River Rose and the Magical Lullaby
- Book cover
- Author: Kelly Clarkson
- Illustrator: Laura Hughes
- Language: English
- Series: River Rose
- Genre: Children's literature
- Publisher: HarperCollins
- Publication date: October 4, 2016
- Publication place: United States
- Pages: 32
- ISBN: 978-0-0624-2756-4
- Followed by: River Rose and the Magical Christmas

= River Rose and the Magical Lullaby =

2016 book by Kelly Clarkson

River Rose and the Magical Lullaby is a children's picture book written by American singer Kelly Clarkson, first published by HarperCollins on October 4, 2016. Illustrated by Laura Hughes, the story centers on a little girl who was too ecstatic to fall asleep on the eve of her first trip to the zoo. The book debuted at number 7 on The New York Times Best Sellers List for Children's Picture Books.

==Premise==
It's a big day for River Rose as she is about to visit the zoo. But when she is too excited to fall asleep the night before, it takes a magical lullaby from her mom to send her off on a dream and musical adventure—soon River Rose is hopscotching with the hippos, slip-sliding with the penguins, and dancing with the big brown bears.

==Background and publication==
River Rose and the Magical Lullaby was inspired by Clarkson's daughter, whom she took to various international locations—such as Vietnam, the United Kingdom, and Australia, while in the midst of a promotional campaign for her seventh studio album, Piece by Piece in 2015. Believing that her daughter was too young to be able to remember the places they visited, she wrote a variety of short stories to accompany a set of photographs she had filmed during their trips abroad for future use. Clarkson later developed those stories into a picture book, in which she remarked that she hoped that other children can also be inspired by it and know they that can achieve anything.

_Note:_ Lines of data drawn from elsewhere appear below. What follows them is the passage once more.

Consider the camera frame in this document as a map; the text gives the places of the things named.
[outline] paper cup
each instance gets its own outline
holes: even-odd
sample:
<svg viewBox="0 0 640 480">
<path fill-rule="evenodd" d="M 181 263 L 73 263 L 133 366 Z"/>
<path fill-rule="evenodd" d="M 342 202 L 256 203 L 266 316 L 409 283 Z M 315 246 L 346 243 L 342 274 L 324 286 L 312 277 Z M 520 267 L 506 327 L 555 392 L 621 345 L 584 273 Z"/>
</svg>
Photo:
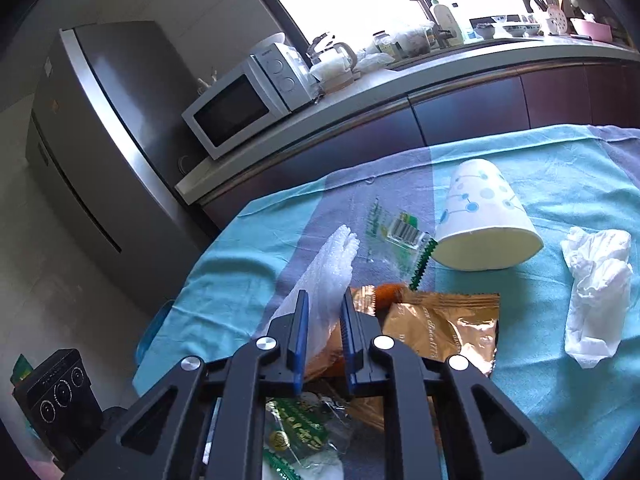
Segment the paper cup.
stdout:
<svg viewBox="0 0 640 480">
<path fill-rule="evenodd" d="M 436 224 L 433 259 L 457 270 L 505 269 L 542 247 L 542 238 L 500 170 L 475 158 L 458 166 Z"/>
</svg>

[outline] silver bolt
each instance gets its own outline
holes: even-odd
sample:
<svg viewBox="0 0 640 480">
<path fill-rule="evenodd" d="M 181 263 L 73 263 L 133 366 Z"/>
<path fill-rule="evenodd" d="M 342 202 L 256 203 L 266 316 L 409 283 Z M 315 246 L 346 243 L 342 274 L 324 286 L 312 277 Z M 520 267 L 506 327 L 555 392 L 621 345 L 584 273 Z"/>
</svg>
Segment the silver bolt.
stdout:
<svg viewBox="0 0 640 480">
<path fill-rule="evenodd" d="M 182 361 L 180 361 L 180 368 L 187 372 L 192 372 L 200 368 L 202 361 L 196 356 L 190 355 L 189 357 L 185 357 Z"/>
<path fill-rule="evenodd" d="M 381 350 L 389 350 L 390 348 L 393 348 L 394 340 L 388 335 L 379 335 L 373 340 L 373 344 L 376 348 L 380 348 Z"/>
<path fill-rule="evenodd" d="M 260 350 L 271 350 L 276 347 L 276 340 L 273 337 L 261 337 L 255 342 Z"/>
<path fill-rule="evenodd" d="M 466 370 L 469 366 L 469 360 L 463 355 L 452 355 L 449 358 L 449 366 L 454 370 L 462 371 Z"/>
</svg>

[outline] white microwave
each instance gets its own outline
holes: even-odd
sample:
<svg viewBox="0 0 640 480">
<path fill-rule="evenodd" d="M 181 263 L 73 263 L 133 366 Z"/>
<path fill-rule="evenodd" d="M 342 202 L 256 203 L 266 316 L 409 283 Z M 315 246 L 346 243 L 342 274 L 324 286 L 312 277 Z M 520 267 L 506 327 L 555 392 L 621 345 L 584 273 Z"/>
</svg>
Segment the white microwave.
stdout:
<svg viewBox="0 0 640 480">
<path fill-rule="evenodd" d="M 313 102 L 318 93 L 298 51 L 272 43 L 218 79 L 182 118 L 216 159 Z"/>
</svg>

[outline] tablecloth
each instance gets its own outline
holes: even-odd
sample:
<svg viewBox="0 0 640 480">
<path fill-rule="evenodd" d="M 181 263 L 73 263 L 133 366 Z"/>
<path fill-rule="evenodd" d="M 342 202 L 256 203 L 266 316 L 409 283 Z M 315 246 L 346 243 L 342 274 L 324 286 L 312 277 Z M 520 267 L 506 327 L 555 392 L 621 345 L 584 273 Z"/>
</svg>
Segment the tablecloth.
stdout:
<svg viewBox="0 0 640 480">
<path fill-rule="evenodd" d="M 411 212 L 433 233 L 453 169 L 494 163 L 545 247 L 519 266 L 458 272 L 430 262 L 424 290 L 500 293 L 492 380 L 588 479 L 601 479 L 640 423 L 640 130 L 559 125 L 420 148 L 336 171 L 247 205 L 202 255 L 134 378 L 142 394 L 183 356 L 232 354 L 270 318 L 326 238 L 346 224 L 364 238 L 374 200 Z M 564 353 L 572 277 L 559 242 L 577 225 L 629 231 L 631 308 L 612 359 L 582 370 Z M 353 285 L 398 270 L 361 248 Z"/>
</svg>

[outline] gold wrapper
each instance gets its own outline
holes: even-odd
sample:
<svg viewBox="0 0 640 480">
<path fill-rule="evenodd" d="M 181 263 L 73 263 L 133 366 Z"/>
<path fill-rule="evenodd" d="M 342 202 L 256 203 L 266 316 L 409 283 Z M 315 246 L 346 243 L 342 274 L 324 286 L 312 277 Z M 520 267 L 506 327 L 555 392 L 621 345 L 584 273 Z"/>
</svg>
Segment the gold wrapper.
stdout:
<svg viewBox="0 0 640 480">
<path fill-rule="evenodd" d="M 403 341 L 421 357 L 444 361 L 462 354 L 488 376 L 495 363 L 499 306 L 498 294 L 465 296 L 403 289 L 401 303 L 389 309 L 382 332 Z M 384 430 L 382 397 L 353 399 L 349 413 Z"/>
<path fill-rule="evenodd" d="M 353 307 L 356 312 L 364 312 L 370 316 L 376 315 L 376 288 L 373 285 L 352 287 L 351 297 L 353 298 Z M 326 346 L 306 365 L 305 381 L 318 378 L 325 372 L 329 376 L 344 375 L 342 335 L 340 334 L 339 323 L 332 328 Z"/>
</svg>

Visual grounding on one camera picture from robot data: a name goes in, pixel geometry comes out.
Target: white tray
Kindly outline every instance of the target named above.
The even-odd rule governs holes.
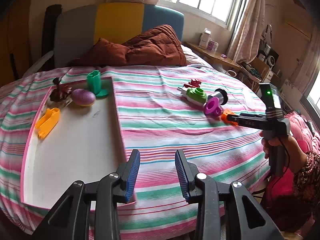
[[[86,80],[67,85],[73,90],[87,87]],[[102,78],[102,87],[109,91],[108,97],[97,99],[89,107],[71,103],[61,109],[56,126],[40,140],[35,123],[46,111],[55,86],[49,89],[32,123],[23,155],[23,203],[50,209],[75,180],[99,181],[126,161],[110,77]]]

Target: orange toy piece
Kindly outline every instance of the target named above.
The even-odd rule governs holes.
[[[44,116],[42,116],[38,122],[36,122],[35,128],[39,129],[38,136],[40,139],[44,139],[53,127],[57,124],[60,119],[59,108],[47,108]]]
[[[227,115],[228,114],[235,114],[234,112],[232,112],[230,109],[226,109],[223,111],[223,114],[221,115],[221,119],[225,122],[225,123],[231,123],[232,125],[238,125],[237,122],[231,122],[227,120]]]

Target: striped bedsheet
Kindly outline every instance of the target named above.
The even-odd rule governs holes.
[[[0,207],[32,233],[47,213],[20,202],[20,172],[28,132],[52,79],[83,80],[87,68],[40,72],[0,89]],[[174,154],[182,149],[199,171],[218,181],[240,180],[253,189],[268,173],[259,131],[205,116],[177,91],[196,78],[207,92],[223,88],[236,114],[262,114],[262,101],[240,81],[203,65],[106,67],[113,78],[122,137],[129,157],[141,153],[135,205],[118,208],[121,239],[168,239],[194,230],[197,206],[181,194]]]

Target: headboard
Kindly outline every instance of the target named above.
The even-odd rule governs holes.
[[[88,51],[99,38],[123,43],[153,27],[169,24],[179,40],[184,15],[141,3],[102,3],[78,7],[59,15],[54,38],[55,67],[64,67]]]

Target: hand
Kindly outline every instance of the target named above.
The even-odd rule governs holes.
[[[293,173],[297,173],[306,163],[307,155],[303,153],[296,139],[291,135],[288,135],[288,137],[282,137],[281,141],[287,149],[288,154],[290,155],[289,169]],[[264,156],[266,159],[269,158],[270,146],[282,145],[277,137],[272,138],[268,141],[266,141],[266,139],[263,138],[261,143],[263,145],[263,151],[266,153]]]

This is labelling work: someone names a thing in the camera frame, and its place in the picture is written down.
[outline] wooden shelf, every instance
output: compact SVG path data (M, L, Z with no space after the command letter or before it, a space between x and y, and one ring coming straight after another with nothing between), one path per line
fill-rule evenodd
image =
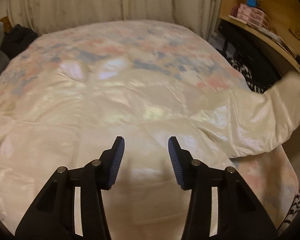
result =
M299 73L300 73L300 65L296 62L296 60L280 45L278 45L276 42L274 42L271 38L268 38L267 36L263 35L261 32L247 26L244 23L241 23L239 21L236 21L234 19L231 19L229 16L220 16L222 20L225 20L227 22L230 22L247 32L253 34L257 38L261 39L263 42L271 46L274 50L276 50L278 53L280 53Z
M222 0L219 17L246 30L253 38L256 46L263 45L261 49L267 50L267 57L272 57L272 54L277 54L272 58L278 59L282 56L284 59L276 60L276 62L272 61L278 70L282 64L282 60L285 60L286 65L292 65L293 68L300 73L299 64L283 47L257 30L229 17L233 6L240 3L246 3L246 0ZM300 55L300 40L289 32L289 29L300 31L300 3L298 0L261 0L261 7L271 20L270 29L273 28L277 34Z

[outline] black and white fabric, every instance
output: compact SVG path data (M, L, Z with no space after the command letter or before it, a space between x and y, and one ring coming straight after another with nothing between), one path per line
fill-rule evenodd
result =
M252 92L263 94L267 89L271 87L265 87L264 85L261 85L258 82L254 81L251 70L243 63L241 59L226 57L226 60L234 69L239 71L242 76L244 76L246 83Z
M286 216L286 218L283 220L282 224L278 228L278 235L280 236L291 224L293 219L298 215L300 211L300 194L298 193L296 197L293 200L292 206L290 207L290 210Z

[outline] bed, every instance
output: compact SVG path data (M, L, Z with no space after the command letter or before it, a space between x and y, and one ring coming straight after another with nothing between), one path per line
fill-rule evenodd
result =
M90 113L89 122L81 125L83 115L78 102L85 91L83 80L89 73L97 73L93 83L100 82L106 87L99 96L110 98L108 103L113 105L107 109L113 113L105 112L104 106L95 102L99 112ZM112 238L180 238L189 192L180 193L172 167L165 166L170 162L165 141L168 134L157 131L167 128L162 125L141 128L135 121L137 117L146 123L158 123L162 121L160 116L176 118L178 113L163 113L165 108L155 107L156 104L174 103L157 102L160 97L164 98L165 92L160 89L151 93L144 91L144 94L131 97L130 102L120 102L116 94L120 92L112 89L114 83L117 86L123 82L122 75L125 82L134 82L134 85L173 83L198 94L207 89L211 92L232 87L249 89L243 76L213 47L178 25L119 21L85 25L39 37L14 58L0 76L0 219L11 232L58 166L81 167L110 148L115 136L122 135L128 153L122 160L117 184L104 196ZM125 118L120 117L117 108L127 113ZM181 122L174 123L168 131L173 133ZM180 145L196 156L198 149L193 144L196 139L189 143L194 137L185 135L186 131L178 136ZM162 152L164 161L159 159L150 165L151 171L143 173L138 169L138 160L131 162L131 158L143 158L153 149ZM236 167L278 228L298 193L297 176L282 146L269 153L231 161L221 158L213 166L229 165ZM216 233L216 212L213 209L211 234ZM80 233L78 222L76 230Z

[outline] blue object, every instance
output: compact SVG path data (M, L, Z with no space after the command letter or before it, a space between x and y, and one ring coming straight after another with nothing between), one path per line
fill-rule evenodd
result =
M114 157L109 170L109 181L108 181L109 188L111 188L111 186L115 183L117 179L119 167L123 157L124 139L122 137L117 137L117 139L114 142L114 146L110 150L110 153L107 155L108 157L110 156L112 150L114 150Z
M247 0L247 5L250 7L257 7L257 0Z

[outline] metal screw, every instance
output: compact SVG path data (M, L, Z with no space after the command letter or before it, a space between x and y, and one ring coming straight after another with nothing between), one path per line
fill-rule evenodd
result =
M64 166L61 166L57 169L57 172L59 172L59 173L64 173L65 171L66 171L66 167L64 167Z
M94 161L92 161L92 165L93 166L99 166L101 164L101 160L94 160Z
M201 164L201 161L194 159L194 160L191 161L191 164L193 166L199 166Z
M229 173L235 173L236 169L234 167L229 166L226 168L226 171L228 171Z

On February 9, 2016, David Linker of HarperCollins acquired the worldwide publishing rights for the book from the Creative Artists Agency, which it plans to publish on October 4, 2016. HarperCollins also announced an original lullaby recording written and performed by Clarkson would accompany the book in its release. The book, released for sale on October 4, 2016, includes a link to a HarperCollins' website where the lullaby, "River Rose's Magical Lullaby", can be heard. The HarperCollins' website also directs the user to SoundCloud as a means to stream the recording. "River Rose's Magical Lullaby" was released as a promotional single digital download to online music stores or available to stream through music streaming services.

On October 3, 2016, the day before the book's street date, a lyric video for the book's lullaby was uploaded to Clarkson's official YouTube channel.

==Critical reception==
Prior to release of the book, Michelle Lynn praised it, stating that the book "exceeded all expectations." She noted that "the pictures are emotive and cute. The words flow off your tongue, making it much more pleasant to read the same book a million times" and "the rhymes never once lean toward the cheesy side". She concluded the review on a positive note, saying that "there isn't a single thing not to like about this story or the way it's presented".